AI Seminar: Algorithms for Easy and Hard Online Learning Environments – University of Copenhagen

SCIENCE AI Centre > Events > AI Seminar: Yevgeny Se...

AI Seminar: Algorithms for Easy and Hard Online Learning Environments

Speaker

Yevgeny Seldin, Associate Professor in the Machine Learning Section at Department of Computer Science, University of Copenhagen.

Abstract

Online learning is a subfield of machine learning modeling situations, where data acquisition is interleaved with decision making and acting. Examples include investment in the stock market, personalized advertising, online ranking, and so on. Most of existing algorithms for online learning make very specific assumptions about the nature of environment they operate in. The most common are i.i.d. and adversarial environments. For example, weather prediction is an i.i.d. environment and spam filtering is an adversarial environment. However, in many real-world scenarios the environment is neither purely i.i.d. nor fully adversarial, but something in between. Online learning problems also differ by the amount of feedback that the algorithm receives at every round of interaction with the environment. The most common forms are full information and limited (a.k.a. bandit) feedback. In full information the outcomes of all actions are observed and in bandit feedback only the outcome of the action taken. For example, in stock market investment the rates of all stocks are observed [full info] and in medical treatments only the outcome of the applied treatment is observed [bandit feedback]. There are also intermediate forms of feedback, known as "prediction with limited advice", where outcome of more than one, but less than all actions is observed.

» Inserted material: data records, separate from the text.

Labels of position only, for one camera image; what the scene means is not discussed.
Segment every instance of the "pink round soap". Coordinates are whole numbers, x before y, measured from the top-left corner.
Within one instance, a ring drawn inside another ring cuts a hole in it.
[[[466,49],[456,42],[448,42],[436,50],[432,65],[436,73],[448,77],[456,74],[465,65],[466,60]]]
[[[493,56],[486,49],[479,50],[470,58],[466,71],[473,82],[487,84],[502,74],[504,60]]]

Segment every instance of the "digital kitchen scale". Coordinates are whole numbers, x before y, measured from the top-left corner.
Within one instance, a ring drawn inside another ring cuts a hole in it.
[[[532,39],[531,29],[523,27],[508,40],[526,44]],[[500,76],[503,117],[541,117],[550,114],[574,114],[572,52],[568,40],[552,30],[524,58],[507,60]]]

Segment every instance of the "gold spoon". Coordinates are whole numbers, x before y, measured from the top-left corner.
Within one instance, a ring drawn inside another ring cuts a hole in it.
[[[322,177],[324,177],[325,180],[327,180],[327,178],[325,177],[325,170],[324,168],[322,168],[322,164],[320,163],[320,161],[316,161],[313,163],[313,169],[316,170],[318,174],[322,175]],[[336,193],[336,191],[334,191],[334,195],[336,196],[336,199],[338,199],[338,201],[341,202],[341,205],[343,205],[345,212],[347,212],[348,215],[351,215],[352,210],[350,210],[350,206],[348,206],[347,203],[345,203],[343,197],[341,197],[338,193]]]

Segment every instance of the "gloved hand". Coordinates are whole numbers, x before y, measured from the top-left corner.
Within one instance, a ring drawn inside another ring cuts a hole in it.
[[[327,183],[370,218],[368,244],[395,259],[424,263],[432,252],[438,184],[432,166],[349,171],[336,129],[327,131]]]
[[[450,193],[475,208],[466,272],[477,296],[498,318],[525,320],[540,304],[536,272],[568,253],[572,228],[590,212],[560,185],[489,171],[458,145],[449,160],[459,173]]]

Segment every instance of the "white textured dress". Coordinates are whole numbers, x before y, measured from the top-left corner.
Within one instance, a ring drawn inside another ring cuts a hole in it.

I will give a quick introduction into online learning and then survey the field of algorithms that are optimal over ranges of problems and present some new results, including (1) an algorithm that is optimal for prediction with limited advice in adversarial environments, adversarial environments with small effective outcome range, and i.i.d. environments, without prior knowledge of the nature of the environment; and (2) an algorithm that is optimal for i.i.d., adversarial, moderately contaminated i.i.d., and stochastically constrained adversarial bandits, without prior knowledge of the nature of the environment.